*TASK INSTRUCTIONS*
Copy the data precisely, keeping every character.

*EXERCISE DATA*
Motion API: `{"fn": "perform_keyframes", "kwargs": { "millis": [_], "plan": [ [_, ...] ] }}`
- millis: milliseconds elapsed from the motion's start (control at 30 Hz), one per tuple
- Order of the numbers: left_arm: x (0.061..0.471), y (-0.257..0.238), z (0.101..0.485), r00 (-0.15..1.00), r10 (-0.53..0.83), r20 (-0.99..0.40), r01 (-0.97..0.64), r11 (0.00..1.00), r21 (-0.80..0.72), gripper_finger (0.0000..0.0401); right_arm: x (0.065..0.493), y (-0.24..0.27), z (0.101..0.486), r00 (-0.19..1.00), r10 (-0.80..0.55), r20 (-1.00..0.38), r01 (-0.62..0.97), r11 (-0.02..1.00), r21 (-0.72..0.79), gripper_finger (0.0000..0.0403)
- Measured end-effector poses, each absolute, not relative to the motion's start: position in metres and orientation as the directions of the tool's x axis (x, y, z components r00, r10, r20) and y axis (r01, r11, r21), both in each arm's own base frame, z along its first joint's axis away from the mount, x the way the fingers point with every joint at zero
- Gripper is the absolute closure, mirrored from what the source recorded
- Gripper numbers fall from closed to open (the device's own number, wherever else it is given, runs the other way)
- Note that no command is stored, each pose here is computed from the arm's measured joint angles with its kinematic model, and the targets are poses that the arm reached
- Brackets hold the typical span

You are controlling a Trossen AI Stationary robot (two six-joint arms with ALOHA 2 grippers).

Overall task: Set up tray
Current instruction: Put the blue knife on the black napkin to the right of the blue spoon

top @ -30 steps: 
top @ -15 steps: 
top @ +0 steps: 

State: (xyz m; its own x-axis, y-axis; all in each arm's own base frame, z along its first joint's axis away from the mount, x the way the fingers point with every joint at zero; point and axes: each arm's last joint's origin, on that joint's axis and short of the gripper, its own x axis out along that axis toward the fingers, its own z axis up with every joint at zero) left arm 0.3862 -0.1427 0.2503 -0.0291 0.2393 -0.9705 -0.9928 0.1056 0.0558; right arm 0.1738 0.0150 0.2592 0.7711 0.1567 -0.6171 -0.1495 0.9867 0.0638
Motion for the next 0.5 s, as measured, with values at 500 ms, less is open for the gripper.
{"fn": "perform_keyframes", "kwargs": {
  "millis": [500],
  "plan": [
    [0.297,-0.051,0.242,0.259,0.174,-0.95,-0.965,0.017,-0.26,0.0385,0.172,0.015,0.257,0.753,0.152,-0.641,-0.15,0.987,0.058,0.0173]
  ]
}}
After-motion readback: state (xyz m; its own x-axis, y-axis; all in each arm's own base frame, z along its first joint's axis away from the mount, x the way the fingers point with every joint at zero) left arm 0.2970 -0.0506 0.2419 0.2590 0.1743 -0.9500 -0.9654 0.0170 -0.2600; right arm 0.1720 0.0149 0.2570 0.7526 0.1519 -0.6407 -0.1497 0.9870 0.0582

*ANSWER TO THE EXERCISE*
Motion API: `{"fn": "perform_keyframes", "kwargs": { "millis": [_], "plan": [ [_, ...] ] }}`
- millis: milliseconds elapsed from the motion's start (control at 30 Hz), one per tuple
- Order of the numbers: left_arm: x (0.061..0.471), y (-0.257..0.238), z (0.101..0.485), r00 (-0.15..1.00), r10 (-0.53..0.83), r20 (-0.99..0.40), r01 (-0.97..0.64), r11 (0.00..1.00), r21 (-0.80..0.72), gripper_finger (0.0000..0.0401); right_arm: x (0.065..0.493), y (-0.24..0.27), z (0.101..0.486), r00 (-0.19..1.00), r10 (-0.80..0.55), r20 (-1.00..0.38), r01 (-0.62..0.97), r11 (-0.02..1.00), r21 (-0.72..0.79), gripper_finger (0.0000..0.0403)
- Measured end-effector poses, each absolute, not relative to the motion's start: position in metres and orientation as the directions of the tool's x axis (x, y, z components r00, r10, r20) and y axis (r01, r11, r21), both in each arm's own base frame, z along its first joint's axis away from the mount, x the way the fingers point with every joint at zero
- Gripper is the absolute closure, mirrored from what the source recorded
- Gripper numbers fall from closed to open (the device's own number, wherever else it is given, runs the other way)
- Note that no command is stored, each pose here is computed from the arm's measured joint angles with its kinematic model, and the targets are poses that the arm reached
- Brackets hold the typical span

You are controlling a Trossen AI Stationary robot (two six-joint arms with ALOHA 2 grippers).

Overall task: Set up tray
Current instruction: Put the blue knife on the black napkin to the right of the blue spoon

top @ -30 steps: 
top @ -15 steps: 
top @ +0 steps: 

State: (xyz m; its own x-axis, y-axis; all in each arm's own base frame, z along its first joint's axis away from the mount, x the way the fingers point with every joint at zero; point and axes: each arm's last joint's origin, on that joint's axis and short of the gripper, its own x axis out along that axis toward the fingers, its own z axis up with every joint at zero) left arm 0.3862 -0.1427 0.2503 -0.0291 0.2393 -0.9705 -0.9928 0.1056 0.0558; right arm 0.1738 0.0150 0.2592 0.7711 0.1567 -0.6171 -0.1495 0.9867 0.0638
Motion for the next 0.5 s, as measured, with values at 500 ms, less is open for the gripper.
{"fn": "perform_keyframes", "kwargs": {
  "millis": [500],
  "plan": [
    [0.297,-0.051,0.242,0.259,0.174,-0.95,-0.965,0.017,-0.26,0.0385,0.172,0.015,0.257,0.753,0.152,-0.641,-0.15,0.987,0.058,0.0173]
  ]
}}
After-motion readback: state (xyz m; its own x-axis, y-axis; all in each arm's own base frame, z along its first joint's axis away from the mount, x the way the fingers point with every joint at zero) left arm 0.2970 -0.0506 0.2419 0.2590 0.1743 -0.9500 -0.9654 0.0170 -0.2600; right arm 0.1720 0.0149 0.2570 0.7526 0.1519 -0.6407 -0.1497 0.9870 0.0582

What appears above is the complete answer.